Copy each record below without changing a single word.

Entries taken from a collection:
------------------------------------------------------------
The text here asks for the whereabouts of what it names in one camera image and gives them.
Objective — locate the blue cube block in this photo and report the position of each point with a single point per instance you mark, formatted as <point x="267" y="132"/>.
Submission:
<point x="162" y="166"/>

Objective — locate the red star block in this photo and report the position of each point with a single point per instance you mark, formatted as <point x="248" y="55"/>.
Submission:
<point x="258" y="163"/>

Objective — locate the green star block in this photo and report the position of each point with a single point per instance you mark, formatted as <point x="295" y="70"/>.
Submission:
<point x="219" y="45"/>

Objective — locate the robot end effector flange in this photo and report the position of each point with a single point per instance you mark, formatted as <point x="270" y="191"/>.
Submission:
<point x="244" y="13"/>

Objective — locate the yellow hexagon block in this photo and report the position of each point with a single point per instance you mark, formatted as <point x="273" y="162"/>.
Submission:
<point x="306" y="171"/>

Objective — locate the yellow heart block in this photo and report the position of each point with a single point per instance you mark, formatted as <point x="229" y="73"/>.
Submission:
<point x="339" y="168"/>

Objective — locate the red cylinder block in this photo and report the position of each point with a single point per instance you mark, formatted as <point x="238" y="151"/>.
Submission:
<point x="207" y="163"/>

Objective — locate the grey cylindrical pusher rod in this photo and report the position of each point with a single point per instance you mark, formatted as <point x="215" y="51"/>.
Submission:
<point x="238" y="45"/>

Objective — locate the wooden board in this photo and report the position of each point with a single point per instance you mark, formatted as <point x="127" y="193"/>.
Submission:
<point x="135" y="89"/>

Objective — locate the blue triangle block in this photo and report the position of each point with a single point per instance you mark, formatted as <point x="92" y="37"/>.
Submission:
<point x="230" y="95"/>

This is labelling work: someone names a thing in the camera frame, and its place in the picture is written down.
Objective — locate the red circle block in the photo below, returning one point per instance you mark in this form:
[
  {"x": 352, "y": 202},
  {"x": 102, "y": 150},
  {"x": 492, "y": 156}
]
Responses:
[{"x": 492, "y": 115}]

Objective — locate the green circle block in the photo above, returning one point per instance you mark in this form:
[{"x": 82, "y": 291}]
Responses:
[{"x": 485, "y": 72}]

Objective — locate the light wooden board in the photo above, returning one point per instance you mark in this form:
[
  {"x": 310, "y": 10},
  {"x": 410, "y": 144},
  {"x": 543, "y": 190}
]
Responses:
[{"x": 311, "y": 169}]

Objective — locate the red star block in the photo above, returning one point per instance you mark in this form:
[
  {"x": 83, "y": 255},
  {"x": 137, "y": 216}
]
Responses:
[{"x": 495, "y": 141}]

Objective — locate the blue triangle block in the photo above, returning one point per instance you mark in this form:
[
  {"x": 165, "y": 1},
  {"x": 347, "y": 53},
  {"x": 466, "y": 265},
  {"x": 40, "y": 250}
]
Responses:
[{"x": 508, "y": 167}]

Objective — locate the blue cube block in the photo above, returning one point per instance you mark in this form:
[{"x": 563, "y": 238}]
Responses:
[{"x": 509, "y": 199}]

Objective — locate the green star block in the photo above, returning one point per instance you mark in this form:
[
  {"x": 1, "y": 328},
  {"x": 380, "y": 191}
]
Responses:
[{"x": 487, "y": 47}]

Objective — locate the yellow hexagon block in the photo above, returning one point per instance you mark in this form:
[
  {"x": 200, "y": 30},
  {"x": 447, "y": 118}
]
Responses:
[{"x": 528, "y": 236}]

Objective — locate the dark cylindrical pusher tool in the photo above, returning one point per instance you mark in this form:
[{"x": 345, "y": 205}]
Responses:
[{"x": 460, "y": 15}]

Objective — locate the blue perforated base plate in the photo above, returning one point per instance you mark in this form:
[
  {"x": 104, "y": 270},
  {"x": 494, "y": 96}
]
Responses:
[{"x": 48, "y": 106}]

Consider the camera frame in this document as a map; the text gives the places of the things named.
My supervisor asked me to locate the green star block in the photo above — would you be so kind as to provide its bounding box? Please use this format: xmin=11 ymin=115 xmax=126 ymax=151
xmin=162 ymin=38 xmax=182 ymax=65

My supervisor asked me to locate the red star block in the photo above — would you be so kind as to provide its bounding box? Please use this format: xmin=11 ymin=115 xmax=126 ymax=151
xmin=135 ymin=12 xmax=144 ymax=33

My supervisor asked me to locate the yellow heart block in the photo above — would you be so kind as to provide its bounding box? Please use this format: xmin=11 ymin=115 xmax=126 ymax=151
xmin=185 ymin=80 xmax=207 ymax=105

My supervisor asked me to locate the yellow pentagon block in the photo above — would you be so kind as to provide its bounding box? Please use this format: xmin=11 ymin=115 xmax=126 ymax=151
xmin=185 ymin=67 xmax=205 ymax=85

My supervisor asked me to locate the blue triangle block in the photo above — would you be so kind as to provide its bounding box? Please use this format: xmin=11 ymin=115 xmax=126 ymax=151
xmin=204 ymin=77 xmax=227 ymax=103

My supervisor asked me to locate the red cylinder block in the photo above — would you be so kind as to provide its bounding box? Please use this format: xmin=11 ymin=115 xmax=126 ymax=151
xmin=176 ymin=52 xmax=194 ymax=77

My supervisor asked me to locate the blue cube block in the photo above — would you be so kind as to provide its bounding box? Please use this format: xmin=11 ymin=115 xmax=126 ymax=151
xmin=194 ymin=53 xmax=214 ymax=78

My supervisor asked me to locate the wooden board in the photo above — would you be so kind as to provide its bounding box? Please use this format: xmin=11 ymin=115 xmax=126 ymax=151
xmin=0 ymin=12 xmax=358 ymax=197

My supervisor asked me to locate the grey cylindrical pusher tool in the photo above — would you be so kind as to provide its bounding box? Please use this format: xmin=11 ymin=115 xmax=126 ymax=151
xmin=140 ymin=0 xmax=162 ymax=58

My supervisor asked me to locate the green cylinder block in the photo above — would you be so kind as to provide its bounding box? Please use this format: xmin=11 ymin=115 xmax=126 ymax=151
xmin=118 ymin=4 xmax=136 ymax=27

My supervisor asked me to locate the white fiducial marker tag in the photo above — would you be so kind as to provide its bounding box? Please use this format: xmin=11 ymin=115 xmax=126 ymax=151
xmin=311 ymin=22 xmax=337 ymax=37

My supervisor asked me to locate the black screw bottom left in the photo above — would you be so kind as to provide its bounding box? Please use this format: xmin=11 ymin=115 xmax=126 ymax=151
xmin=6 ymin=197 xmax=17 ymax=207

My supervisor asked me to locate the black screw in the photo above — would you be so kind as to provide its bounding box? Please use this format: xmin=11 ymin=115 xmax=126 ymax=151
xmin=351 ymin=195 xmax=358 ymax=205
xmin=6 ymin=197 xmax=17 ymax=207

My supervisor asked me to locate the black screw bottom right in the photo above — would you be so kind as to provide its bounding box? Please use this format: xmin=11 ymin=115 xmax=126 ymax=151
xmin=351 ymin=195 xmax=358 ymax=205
------------------------------------------------------------
**EXPECTED ANSWER:**
The text here asks for the whereabouts of what it names in one camera image and gives them.
Objective — locate the blue cube block in this photo and report the position of each point with a single point per instance you mark, formatted as <point x="267" y="132"/>.
Submission:
<point x="162" y="166"/>

Objective — locate the red star block in this photo and report the position of each point with a single point per instance you mark, formatted as <point x="248" y="55"/>.
Submission:
<point x="258" y="163"/>

Objective — locate the green star block in this photo and report the position of each point with a single point per instance you mark, formatted as <point x="295" y="70"/>.
Submission:
<point x="219" y="45"/>

Objective — locate the robot end effector flange in this photo and report the position of each point with a single point per instance you mark, formatted as <point x="270" y="191"/>.
Submission:
<point x="244" y="13"/>

Objective — locate the yellow hexagon block in this photo and report the position of each point with a single point per instance you mark, formatted as <point x="273" y="162"/>.
Submission:
<point x="306" y="171"/>

Objective — locate the yellow heart block in this photo and report the position of each point with a single point per instance you mark, formatted as <point x="229" y="73"/>.
Submission:
<point x="339" y="168"/>

Objective — locate the red cylinder block in this photo and report the position of each point with a single point per instance you mark, formatted as <point x="238" y="151"/>.
Submission:
<point x="207" y="163"/>

Objective — locate the grey cylindrical pusher rod in this photo and report the position of each point with a single point per instance you mark, formatted as <point x="215" y="51"/>.
Submission:
<point x="238" y="45"/>

Objective — locate the wooden board in this photo and report the position of each point with a single point per instance you mark, formatted as <point x="127" y="193"/>.
Submission:
<point x="135" y="89"/>

Objective — locate the blue triangle block in this photo and report the position of each point with a single point per instance you mark, formatted as <point x="92" y="37"/>.
Submission:
<point x="230" y="95"/>

This is labelling work: someone names a thing in the camera frame, and its place in the picture is written down.
Objective — locate the red circle block in the photo below, returning one point per instance you mark in this form:
[
  {"x": 352, "y": 202},
  {"x": 102, "y": 150},
  {"x": 492, "y": 156}
]
Responses:
[{"x": 492, "y": 115}]

Objective — locate the green circle block in the photo above, returning one point per instance you mark in this form:
[{"x": 82, "y": 291}]
Responses:
[{"x": 485, "y": 72}]

Objective — locate the light wooden board in the photo above, returning one point per instance you mark in this form:
[
  {"x": 310, "y": 10},
  {"x": 410, "y": 144},
  {"x": 543, "y": 190}
]
Responses:
[{"x": 311, "y": 169}]

Objective — locate the red star block in the photo above, returning one point per instance you mark in this form:
[
  {"x": 83, "y": 255},
  {"x": 137, "y": 216}
]
Responses:
[{"x": 495, "y": 141}]

Objective — locate the blue triangle block in the photo above, returning one point per instance you mark in this form:
[
  {"x": 165, "y": 1},
  {"x": 347, "y": 53},
  {"x": 466, "y": 265},
  {"x": 40, "y": 250}
]
Responses:
[{"x": 508, "y": 167}]

Objective — locate the blue cube block in the photo above, returning one point per instance you mark in this form:
[{"x": 563, "y": 238}]
Responses:
[{"x": 509, "y": 199}]

Objective — locate the green star block in the photo above, returning one point per instance you mark in this form:
[
  {"x": 1, "y": 328},
  {"x": 380, "y": 191}
]
Responses:
[{"x": 487, "y": 47}]

Objective — locate the yellow hexagon block in the photo above, returning one point per instance you mark in this form:
[
  {"x": 200, "y": 30},
  {"x": 447, "y": 118}
]
Responses:
[{"x": 528, "y": 236}]

Objective — locate the dark cylindrical pusher tool in the photo above, returning one point per instance you mark in this form:
[{"x": 345, "y": 205}]
Responses:
[{"x": 460, "y": 15}]

Objective — locate the blue perforated base plate in the photo above, returning one point per instance you mark in this form:
[
  {"x": 104, "y": 270},
  {"x": 494, "y": 96}
]
Responses:
[{"x": 48, "y": 106}]

Consider the camera frame in this document as a map; the text gives the places of the things named.
My supervisor asked me to locate the green star block in the photo above — would you be so kind as to provide its bounding box? Please use this format: xmin=11 ymin=115 xmax=126 ymax=151
xmin=162 ymin=38 xmax=182 ymax=65

My supervisor asked me to locate the red star block in the photo above — would you be so kind as to provide its bounding box? Please use this format: xmin=11 ymin=115 xmax=126 ymax=151
xmin=135 ymin=12 xmax=144 ymax=33

My supervisor asked me to locate the yellow heart block in the photo above — would you be so kind as to provide its bounding box? Please use this format: xmin=11 ymin=115 xmax=126 ymax=151
xmin=185 ymin=80 xmax=207 ymax=105

My supervisor asked me to locate the yellow pentagon block in the photo above — would you be so kind as to provide its bounding box? Please use this format: xmin=11 ymin=115 xmax=126 ymax=151
xmin=185 ymin=67 xmax=205 ymax=85

My supervisor asked me to locate the blue triangle block in the photo above — would you be so kind as to provide its bounding box? Please use this format: xmin=11 ymin=115 xmax=126 ymax=151
xmin=204 ymin=77 xmax=227 ymax=103

My supervisor asked me to locate the red cylinder block in the photo above — would you be so kind as to provide its bounding box? Please use this format: xmin=11 ymin=115 xmax=126 ymax=151
xmin=176 ymin=52 xmax=194 ymax=77

My supervisor asked me to locate the blue cube block in the photo above — would you be so kind as to provide its bounding box? Please use this format: xmin=11 ymin=115 xmax=126 ymax=151
xmin=194 ymin=53 xmax=214 ymax=78

My supervisor asked me to locate the wooden board in the photo above — would you be so kind as to provide its bounding box? Please use this format: xmin=11 ymin=115 xmax=126 ymax=151
xmin=0 ymin=12 xmax=358 ymax=197

My supervisor asked me to locate the grey cylindrical pusher tool in the photo above — would you be so kind as to provide its bounding box? Please use this format: xmin=11 ymin=115 xmax=126 ymax=151
xmin=140 ymin=0 xmax=162 ymax=58

My supervisor asked me to locate the green cylinder block in the photo above — would you be so kind as to provide its bounding box? Please use this format: xmin=11 ymin=115 xmax=126 ymax=151
xmin=118 ymin=4 xmax=136 ymax=27

My supervisor asked me to locate the white fiducial marker tag in the photo above — would you be so kind as to provide its bounding box? Please use this format: xmin=11 ymin=115 xmax=126 ymax=151
xmin=311 ymin=22 xmax=337 ymax=37

My supervisor asked me to locate the black screw bottom left in the photo above — would you be so kind as to provide its bounding box? Please use this format: xmin=11 ymin=115 xmax=126 ymax=151
xmin=6 ymin=197 xmax=17 ymax=207

My supervisor asked me to locate the black screw in the photo above — would you be so kind as to provide its bounding box? Please use this format: xmin=11 ymin=115 xmax=126 ymax=151
xmin=351 ymin=195 xmax=358 ymax=205
xmin=6 ymin=197 xmax=17 ymax=207

My supervisor asked me to locate the black screw bottom right in the photo above — would you be so kind as to provide its bounding box? Please use this format: xmin=11 ymin=115 xmax=126 ymax=151
xmin=351 ymin=195 xmax=358 ymax=205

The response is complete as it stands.